:: Instructions to follow ::
Copy every line of the records below that holds the word "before".

Saved entries:
=== Section Start ===
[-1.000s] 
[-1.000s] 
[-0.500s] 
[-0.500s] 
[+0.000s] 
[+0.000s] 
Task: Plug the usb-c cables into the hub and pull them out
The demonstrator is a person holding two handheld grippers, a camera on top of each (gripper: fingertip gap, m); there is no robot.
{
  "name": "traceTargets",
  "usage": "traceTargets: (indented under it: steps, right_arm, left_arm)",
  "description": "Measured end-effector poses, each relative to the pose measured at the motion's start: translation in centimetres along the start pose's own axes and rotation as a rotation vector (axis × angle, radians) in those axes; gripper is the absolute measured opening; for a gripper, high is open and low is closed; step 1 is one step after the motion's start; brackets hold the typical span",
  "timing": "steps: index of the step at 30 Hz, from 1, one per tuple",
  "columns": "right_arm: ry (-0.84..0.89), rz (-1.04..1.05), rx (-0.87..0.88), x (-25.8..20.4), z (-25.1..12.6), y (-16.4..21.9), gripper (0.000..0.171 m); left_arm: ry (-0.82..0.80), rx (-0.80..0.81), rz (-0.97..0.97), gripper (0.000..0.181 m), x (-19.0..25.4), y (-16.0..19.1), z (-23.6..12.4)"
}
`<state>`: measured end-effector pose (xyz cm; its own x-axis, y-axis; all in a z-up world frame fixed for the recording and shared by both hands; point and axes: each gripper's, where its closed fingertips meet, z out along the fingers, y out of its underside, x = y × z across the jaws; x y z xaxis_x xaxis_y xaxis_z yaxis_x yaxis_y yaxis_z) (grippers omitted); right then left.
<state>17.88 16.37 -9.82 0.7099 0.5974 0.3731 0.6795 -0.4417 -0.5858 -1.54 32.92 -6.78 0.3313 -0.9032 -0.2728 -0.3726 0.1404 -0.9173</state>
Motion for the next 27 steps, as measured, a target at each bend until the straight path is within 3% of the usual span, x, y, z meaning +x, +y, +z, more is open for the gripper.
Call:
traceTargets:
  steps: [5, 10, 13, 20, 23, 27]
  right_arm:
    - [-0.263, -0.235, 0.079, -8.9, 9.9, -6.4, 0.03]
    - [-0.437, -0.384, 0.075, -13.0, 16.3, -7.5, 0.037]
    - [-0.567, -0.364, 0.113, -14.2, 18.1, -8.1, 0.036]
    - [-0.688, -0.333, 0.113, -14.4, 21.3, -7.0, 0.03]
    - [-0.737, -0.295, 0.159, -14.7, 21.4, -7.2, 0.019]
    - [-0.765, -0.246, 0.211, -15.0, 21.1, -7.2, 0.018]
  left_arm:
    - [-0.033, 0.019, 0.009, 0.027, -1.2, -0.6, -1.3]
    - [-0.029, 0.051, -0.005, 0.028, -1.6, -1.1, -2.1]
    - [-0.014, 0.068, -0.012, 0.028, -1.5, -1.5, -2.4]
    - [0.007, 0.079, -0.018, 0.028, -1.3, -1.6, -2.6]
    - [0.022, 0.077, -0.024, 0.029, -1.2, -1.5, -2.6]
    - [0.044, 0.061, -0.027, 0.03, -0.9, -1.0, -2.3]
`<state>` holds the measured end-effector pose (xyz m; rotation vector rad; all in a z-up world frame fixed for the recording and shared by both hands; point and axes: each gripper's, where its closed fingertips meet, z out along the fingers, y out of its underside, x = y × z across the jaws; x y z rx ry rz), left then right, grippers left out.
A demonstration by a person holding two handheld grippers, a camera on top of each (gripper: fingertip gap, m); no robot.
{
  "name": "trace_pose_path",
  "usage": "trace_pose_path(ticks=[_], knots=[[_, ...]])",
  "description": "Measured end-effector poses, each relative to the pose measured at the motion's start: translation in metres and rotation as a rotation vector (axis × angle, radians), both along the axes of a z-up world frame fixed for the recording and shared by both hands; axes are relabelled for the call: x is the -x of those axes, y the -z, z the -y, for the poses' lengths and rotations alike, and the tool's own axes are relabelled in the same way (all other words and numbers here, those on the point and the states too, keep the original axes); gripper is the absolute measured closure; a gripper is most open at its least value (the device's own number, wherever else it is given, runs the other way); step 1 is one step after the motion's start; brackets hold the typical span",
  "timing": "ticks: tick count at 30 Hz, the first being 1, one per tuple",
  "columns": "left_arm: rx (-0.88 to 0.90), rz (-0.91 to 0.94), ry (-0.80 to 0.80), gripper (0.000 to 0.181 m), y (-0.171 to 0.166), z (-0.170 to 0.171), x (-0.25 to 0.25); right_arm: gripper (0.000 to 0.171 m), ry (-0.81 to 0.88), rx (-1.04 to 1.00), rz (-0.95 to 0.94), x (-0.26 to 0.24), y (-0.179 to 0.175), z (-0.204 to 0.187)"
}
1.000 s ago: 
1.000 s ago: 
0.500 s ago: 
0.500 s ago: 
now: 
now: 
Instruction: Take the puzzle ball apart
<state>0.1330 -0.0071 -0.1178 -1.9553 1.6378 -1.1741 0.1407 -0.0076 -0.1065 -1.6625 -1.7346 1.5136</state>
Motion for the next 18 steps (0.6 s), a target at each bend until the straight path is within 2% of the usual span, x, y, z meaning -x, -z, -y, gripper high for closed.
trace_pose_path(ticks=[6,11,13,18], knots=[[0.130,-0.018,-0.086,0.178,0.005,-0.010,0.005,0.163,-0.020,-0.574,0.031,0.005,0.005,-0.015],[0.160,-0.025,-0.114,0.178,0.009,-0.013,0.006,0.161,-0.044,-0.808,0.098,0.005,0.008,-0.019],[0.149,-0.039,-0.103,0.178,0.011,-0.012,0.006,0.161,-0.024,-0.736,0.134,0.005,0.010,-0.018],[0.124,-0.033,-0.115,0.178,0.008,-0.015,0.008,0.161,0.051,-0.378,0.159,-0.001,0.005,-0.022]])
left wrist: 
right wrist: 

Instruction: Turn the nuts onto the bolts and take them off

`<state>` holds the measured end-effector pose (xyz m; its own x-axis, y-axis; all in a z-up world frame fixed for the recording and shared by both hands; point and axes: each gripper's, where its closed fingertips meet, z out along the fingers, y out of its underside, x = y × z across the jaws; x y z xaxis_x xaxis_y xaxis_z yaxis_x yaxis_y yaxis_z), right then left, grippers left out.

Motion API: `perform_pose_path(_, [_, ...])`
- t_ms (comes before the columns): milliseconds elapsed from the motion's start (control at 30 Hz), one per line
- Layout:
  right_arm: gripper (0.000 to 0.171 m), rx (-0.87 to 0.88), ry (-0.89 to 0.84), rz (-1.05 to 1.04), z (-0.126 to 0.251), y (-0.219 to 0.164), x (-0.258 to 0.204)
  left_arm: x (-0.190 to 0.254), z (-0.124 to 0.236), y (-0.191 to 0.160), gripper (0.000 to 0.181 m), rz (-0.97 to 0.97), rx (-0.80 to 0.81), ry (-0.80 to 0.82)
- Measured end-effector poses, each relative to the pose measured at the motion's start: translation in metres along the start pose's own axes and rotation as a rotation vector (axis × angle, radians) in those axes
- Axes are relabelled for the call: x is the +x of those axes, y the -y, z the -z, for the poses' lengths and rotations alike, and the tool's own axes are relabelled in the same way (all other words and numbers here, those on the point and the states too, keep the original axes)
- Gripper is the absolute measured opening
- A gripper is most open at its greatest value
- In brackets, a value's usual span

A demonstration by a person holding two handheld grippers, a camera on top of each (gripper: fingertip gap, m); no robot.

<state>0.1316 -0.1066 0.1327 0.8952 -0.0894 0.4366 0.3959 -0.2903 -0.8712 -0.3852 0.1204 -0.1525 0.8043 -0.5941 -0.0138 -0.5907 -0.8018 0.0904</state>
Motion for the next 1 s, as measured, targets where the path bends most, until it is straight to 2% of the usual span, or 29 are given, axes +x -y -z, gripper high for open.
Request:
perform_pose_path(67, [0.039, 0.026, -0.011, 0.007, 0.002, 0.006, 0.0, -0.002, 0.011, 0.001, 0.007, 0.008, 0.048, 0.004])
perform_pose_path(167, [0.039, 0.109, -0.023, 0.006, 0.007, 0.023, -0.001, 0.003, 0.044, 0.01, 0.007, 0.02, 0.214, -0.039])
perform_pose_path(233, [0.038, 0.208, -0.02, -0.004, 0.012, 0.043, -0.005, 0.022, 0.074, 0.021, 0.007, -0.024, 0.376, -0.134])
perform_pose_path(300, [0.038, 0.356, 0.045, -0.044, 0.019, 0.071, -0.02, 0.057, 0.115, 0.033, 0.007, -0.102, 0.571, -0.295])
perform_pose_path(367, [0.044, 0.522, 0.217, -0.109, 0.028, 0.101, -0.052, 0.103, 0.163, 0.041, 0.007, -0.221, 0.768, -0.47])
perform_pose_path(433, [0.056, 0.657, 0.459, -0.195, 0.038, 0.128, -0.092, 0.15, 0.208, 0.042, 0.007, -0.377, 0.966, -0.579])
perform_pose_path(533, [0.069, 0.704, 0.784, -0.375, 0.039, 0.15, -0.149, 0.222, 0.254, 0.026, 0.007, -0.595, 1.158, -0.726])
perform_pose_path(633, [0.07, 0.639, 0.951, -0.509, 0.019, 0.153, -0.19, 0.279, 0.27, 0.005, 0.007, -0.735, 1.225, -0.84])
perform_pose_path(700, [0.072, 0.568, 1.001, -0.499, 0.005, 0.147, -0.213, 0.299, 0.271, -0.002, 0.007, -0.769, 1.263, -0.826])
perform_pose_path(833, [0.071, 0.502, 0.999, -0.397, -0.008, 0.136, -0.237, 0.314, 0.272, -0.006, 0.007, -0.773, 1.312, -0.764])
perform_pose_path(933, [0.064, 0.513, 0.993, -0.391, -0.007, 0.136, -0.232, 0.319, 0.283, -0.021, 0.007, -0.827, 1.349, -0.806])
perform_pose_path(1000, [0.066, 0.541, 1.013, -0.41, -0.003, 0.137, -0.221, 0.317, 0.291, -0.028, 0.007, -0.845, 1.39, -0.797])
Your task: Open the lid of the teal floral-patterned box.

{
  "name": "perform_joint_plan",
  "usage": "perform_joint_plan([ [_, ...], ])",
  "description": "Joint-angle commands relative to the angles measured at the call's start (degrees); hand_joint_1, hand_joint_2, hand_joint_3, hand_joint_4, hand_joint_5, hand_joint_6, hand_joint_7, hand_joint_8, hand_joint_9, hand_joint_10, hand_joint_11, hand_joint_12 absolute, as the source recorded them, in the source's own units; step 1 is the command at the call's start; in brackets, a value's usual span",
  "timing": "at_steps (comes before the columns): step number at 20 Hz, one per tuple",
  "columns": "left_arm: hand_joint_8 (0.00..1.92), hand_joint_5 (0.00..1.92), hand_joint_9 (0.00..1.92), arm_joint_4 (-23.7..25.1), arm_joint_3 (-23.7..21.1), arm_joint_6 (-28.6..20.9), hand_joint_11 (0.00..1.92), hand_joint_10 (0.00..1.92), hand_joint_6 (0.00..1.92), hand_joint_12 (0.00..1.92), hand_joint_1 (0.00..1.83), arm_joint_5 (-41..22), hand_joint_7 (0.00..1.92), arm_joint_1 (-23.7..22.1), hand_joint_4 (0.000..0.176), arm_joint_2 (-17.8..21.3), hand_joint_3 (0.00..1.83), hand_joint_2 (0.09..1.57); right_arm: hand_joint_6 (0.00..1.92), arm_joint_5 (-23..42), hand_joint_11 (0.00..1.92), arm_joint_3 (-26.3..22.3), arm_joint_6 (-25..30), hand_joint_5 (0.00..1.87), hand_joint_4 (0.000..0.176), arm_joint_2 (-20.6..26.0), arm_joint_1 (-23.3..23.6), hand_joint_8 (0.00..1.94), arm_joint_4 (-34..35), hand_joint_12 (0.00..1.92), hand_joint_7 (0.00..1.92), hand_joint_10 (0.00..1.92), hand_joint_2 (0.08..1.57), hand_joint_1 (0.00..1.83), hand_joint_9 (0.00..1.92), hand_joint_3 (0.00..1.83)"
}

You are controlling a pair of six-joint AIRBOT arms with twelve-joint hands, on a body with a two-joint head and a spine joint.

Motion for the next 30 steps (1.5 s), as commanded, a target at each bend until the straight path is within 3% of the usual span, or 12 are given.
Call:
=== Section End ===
:: Task output ::
- t_ms (comes before the columns): milliseconds elapsed from the motion's start (control at 30 Hz), one per line
  "timing": "at_steps (comes before the columns): step number at 20 Hz, one per tuple",

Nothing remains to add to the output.